▶ **Directions for this task**
Your answer must be a single number: the count of lines in the records below that include the string "black".

....

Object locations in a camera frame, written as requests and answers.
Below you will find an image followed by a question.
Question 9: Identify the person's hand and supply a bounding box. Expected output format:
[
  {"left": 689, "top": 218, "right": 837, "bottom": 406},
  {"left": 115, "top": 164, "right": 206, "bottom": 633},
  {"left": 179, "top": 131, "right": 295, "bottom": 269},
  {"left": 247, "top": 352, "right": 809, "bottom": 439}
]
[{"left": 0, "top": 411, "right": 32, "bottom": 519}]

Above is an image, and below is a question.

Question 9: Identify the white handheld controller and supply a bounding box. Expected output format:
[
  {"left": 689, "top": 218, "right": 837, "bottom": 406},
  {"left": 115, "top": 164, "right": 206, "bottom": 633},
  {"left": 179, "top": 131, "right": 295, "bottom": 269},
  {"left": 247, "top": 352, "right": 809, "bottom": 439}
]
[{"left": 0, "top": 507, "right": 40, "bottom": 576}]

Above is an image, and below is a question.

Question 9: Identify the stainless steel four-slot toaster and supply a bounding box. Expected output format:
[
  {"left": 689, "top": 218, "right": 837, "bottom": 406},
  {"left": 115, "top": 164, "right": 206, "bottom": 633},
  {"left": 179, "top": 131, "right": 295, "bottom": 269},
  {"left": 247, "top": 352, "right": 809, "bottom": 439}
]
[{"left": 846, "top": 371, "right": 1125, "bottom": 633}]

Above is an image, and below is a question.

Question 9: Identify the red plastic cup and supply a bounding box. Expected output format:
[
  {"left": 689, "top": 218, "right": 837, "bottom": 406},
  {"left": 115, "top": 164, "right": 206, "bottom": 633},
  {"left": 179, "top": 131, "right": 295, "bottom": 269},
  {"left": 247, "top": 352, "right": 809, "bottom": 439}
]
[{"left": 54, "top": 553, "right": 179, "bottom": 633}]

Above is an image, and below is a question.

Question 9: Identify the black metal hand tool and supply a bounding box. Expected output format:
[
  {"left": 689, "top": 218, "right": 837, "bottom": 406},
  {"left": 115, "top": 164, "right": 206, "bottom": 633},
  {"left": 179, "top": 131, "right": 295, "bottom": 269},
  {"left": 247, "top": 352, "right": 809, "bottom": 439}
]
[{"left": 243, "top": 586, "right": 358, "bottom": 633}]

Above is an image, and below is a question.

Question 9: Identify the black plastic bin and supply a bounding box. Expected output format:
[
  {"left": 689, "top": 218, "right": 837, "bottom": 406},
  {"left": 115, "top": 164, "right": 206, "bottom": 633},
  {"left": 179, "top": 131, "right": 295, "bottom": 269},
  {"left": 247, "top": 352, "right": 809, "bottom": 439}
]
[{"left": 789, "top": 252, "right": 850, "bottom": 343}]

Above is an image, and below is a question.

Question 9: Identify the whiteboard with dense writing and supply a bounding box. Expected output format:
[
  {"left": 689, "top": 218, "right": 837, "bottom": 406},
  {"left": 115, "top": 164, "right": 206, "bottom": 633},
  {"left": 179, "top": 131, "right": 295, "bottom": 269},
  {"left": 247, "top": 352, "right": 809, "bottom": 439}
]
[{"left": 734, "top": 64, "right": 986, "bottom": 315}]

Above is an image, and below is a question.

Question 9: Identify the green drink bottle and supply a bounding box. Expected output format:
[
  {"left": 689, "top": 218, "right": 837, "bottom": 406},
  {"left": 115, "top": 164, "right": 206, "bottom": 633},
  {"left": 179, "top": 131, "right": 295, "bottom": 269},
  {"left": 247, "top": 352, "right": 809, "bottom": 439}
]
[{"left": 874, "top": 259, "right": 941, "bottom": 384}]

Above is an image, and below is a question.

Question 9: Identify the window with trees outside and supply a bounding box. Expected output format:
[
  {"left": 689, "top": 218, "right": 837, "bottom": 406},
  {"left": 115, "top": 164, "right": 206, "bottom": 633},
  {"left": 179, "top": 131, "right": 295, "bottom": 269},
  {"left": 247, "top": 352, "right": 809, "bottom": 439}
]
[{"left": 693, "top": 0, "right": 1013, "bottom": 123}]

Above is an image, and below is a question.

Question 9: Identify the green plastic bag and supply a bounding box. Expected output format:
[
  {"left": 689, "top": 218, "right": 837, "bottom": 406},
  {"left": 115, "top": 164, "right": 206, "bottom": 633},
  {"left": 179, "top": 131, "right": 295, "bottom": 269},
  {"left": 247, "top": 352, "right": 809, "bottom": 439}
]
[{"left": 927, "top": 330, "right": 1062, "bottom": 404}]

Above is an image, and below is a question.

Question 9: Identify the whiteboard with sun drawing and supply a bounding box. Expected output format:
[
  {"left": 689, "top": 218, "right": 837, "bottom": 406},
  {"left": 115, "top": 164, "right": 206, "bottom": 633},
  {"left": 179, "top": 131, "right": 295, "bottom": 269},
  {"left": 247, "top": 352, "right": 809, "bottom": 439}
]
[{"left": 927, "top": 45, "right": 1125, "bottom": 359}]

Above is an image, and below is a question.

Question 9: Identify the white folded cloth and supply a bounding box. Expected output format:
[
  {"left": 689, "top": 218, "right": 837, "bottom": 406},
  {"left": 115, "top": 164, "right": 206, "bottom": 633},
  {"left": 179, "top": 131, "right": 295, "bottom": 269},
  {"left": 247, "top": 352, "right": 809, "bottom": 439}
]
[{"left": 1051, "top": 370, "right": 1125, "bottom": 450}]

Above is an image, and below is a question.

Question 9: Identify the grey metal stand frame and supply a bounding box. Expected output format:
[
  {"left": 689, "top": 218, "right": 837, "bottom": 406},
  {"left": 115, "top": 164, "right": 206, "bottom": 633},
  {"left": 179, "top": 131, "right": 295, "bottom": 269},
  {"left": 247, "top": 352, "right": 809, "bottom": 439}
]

....

▶ **Solution**
2